→ THE TASK:
Where the data below shows a picture, leave that picture out and copy the rest exactly.

→ GIVEN DATA:
---

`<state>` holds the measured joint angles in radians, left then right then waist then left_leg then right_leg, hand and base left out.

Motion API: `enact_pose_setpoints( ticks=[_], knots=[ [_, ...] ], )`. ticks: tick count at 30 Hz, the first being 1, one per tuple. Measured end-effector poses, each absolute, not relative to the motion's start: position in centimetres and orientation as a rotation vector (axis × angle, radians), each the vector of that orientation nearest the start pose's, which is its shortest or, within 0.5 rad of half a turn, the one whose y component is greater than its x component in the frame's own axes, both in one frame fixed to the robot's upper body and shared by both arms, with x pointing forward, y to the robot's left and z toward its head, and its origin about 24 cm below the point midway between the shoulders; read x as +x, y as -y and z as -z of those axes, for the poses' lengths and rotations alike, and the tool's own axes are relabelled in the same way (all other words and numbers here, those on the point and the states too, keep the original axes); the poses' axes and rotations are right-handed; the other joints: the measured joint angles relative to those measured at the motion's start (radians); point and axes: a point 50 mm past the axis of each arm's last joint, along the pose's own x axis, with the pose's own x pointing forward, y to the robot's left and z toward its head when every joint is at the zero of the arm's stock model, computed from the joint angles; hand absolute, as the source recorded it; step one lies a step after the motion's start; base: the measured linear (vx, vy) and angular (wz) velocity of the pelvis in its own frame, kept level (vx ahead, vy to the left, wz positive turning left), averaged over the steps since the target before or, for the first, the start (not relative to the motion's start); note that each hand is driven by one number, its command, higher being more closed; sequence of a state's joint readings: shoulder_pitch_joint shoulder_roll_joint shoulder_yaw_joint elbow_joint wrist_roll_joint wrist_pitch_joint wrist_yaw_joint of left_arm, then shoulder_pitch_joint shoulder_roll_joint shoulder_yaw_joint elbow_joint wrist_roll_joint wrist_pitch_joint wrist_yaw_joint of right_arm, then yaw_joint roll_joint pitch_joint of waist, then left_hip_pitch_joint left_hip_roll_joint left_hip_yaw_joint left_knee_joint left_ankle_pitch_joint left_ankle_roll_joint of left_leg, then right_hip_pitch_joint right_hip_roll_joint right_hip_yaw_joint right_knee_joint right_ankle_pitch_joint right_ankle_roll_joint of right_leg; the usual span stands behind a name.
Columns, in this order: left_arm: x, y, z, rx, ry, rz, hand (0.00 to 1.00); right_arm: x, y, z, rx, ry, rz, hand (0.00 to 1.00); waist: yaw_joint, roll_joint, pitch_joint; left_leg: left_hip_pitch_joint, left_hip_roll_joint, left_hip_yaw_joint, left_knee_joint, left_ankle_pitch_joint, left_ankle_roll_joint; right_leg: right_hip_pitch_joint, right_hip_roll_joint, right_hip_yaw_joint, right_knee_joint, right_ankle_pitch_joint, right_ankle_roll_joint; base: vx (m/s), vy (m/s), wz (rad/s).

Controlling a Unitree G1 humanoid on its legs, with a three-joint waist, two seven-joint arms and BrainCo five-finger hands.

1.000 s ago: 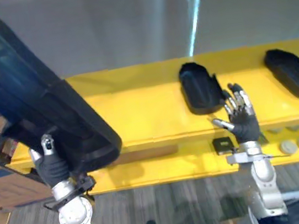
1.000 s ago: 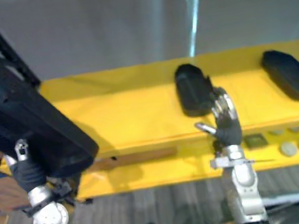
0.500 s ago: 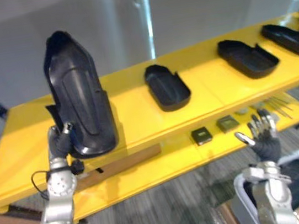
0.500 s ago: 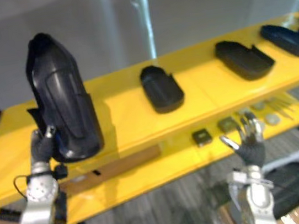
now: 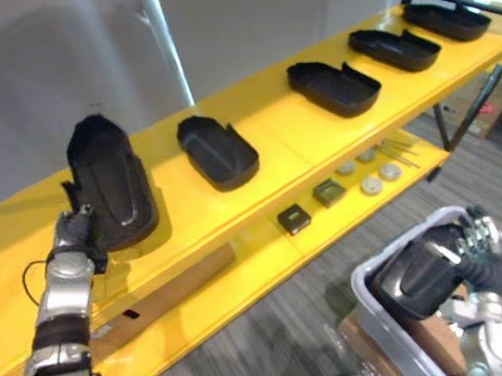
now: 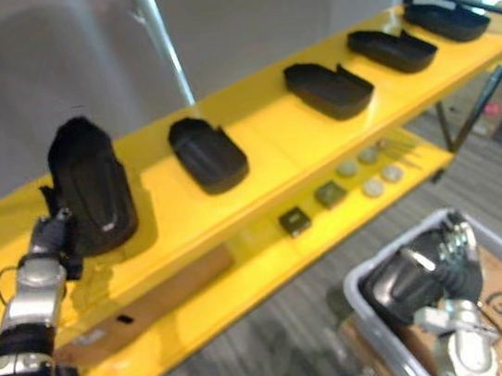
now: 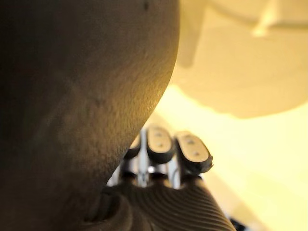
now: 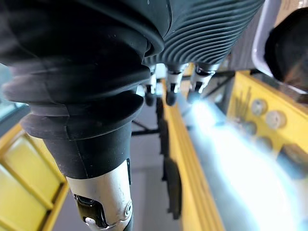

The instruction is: Walk over and take plastic housings, then place them on the shelf

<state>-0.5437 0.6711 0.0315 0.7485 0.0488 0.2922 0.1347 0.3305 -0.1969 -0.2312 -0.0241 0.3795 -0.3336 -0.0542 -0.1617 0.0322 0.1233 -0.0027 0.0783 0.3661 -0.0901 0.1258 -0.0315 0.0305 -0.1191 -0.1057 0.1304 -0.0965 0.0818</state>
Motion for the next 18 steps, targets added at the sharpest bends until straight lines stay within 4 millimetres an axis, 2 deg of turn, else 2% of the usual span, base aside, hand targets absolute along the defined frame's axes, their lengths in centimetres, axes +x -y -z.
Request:
enact_pose_setpoints(
  ticks=[5,18],
  knots=[
    [32.0,-36.2,-9.8,0.601,-0.474,-0.584,1.00,16.9,25.8,-2.2,0.096,0.064,0.359,0.00,-0.008,0.000,0.000,-0.014,0.000,-0.001,0.000,0.002,-0.001,-0.014,0.000,0.001,0.004,0.000,0.000,0.00,0.000,0.00],
    [32.8,-36.0,-10.8,0.580,-0.508,-0.603,1.00,17.2,24.6,-1.6,0.122,0.039,0.330,0.00,-0.015,-0.021,0.049,-0.021,-0.001,0.000,0.000,0.008,-0.001,-0.028,0.000,0.003,0.018,0.000,0.000,0.00,0.000,0.00]
  ],
)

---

→ THE COMPLETED TASK:
`<state>` holds the measured joint angles in radians, left then right then waist then left_leg then right_leg, hand and base left out.

Motion API: `enact_pose_setpoints( ticks=[_], knots=[ [_, ...] ], )`. ticks: tick count at 30 Hz, the first being 1, one per tuple. Measured end-effector poses, each absolute, not relative to the motion's start: position in centimetres and orientation as a rotation vector (axis × angle, radians), each the vector of that orientation nearest the start pose's, which is its shortest or, within 0.5 rad of half a turn, the one whose y component is greater than its x component in the frame's own axes, both in one frame fixed to the robot's upper body and shared by both arms, with x pointing forward, y to the robot's left and z toward its head, and its origin about 24 cm below the point midway between the shoulders; read x as +x, y as -y and z as -z of those axes, for the poses' lengths and rotations alike, and the tool's own axes are relabelled in the same way (all other words and numbers here, those on the point and the states too, keep the original axes); the poses' axes and rotations are right-handed; the other joints: the measured joint angles relative to those measured at the motion's start (radians); point and axes: a point 50 mm past the axis of each arm's last joint, along the pose's own x axis, with the pose's own x pointing forward, y to the robot's left and z toward its head when every joint is at the zero of the arm's stock model, computed from the joint angles; hand absolute, as the source recorded it; step one lies a step after the motion's start; base: the measured linear (vx, vy) and angular (wz) velocity of the pelvis in its own frame, kept level (vx ahead, vy to the left, wz positive turning left), averaged over the steps since the target before or, for the first, the start (not relative to the motion's start); note that each hand is driven by one number, its command, higher being more closed; sequence of a state's joint readings: shoulder_pitch_joint shoulder_roll_joint shoulder_yaw_joint elbow_joint wrist_roll_joint wrist_pitch_joint wrist_yaw_joint of left_arm, then shoulder_pitch_joint shoulder_roll_joint shoulder_yaw_joint elbow_joint wrist_roll_joint wrist_pitch_joint wrist_yaw_joint of right_arm, then yaw_joint roll_joint pitch_joint of waist, then left_hip_pitch_joint left_hip_roll_joint left_hip_yaw_joint left_knee_joint left_ankle_pitch_joint left_ankle_roll_joint of left_leg, then right_hip_pitch_joint right_hip_roll_joint right_hip_yaw_joint right_knee_joint right_ankle_pitch_joint right_ankle_roll_joint of right_leg; the usual span stands behind a name.
Columns, in this order: left_arm: x, y, z, rx, ry, rz, hand (0.00 to 1.00); right_arm: x, y, z, rx, ry, rz, hand (0.00 to 1.00); waist: yaw_joint, roll_joint, pitch_joint; left_leg: left_hip_pitch_joint, left_hip_roll_joint, left_hip_yaw_joint, left_knee_joint, left_ankle_pitch_joint, left_ankle_roll_joint; right_leg: right_hip_pitch_joint, right_hip_roll_joint, right_hip_yaw_joint, right_knee_joint, right_ankle_pitch_joint, right_ankle_roll_joint; base: vx (m/s), vy (m/s), wz (rad/s).

Controlling a Unitree G1 humanoid on its legs, with a three-joint waist, two seven-joint arms and BrainCo five-finger hands.

1.000 s ago: 
1.000 s ago: 
0.500 s ago: 
0.500 s ago: 
now: 
now: 
now: 
now: 

The instruction is: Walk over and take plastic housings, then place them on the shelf

<state>-0.5437 0.6711 0.0315 0.7485 0.0488 0.2922 0.1347 0.3305 -0.1969 -0.2312 -0.0241 0.3795 -0.3336 -0.0542 -0.1617 0.0322 0.1233 -0.0027 0.0783 0.3661 -0.0901 0.1258 -0.0315 0.0305 -0.1191 -0.1057 0.1304 -0.0965 0.0818</state>
Motion for the next 18 steps, targets added at the sharpest bends until straight lines stay within 4 millimetres an axis, 2 deg of turn, else 2% of the usual span, base aside, hand targets absolute along the defined frame's axes, their lengths in centimetres, axes +x -y -z.
Request:
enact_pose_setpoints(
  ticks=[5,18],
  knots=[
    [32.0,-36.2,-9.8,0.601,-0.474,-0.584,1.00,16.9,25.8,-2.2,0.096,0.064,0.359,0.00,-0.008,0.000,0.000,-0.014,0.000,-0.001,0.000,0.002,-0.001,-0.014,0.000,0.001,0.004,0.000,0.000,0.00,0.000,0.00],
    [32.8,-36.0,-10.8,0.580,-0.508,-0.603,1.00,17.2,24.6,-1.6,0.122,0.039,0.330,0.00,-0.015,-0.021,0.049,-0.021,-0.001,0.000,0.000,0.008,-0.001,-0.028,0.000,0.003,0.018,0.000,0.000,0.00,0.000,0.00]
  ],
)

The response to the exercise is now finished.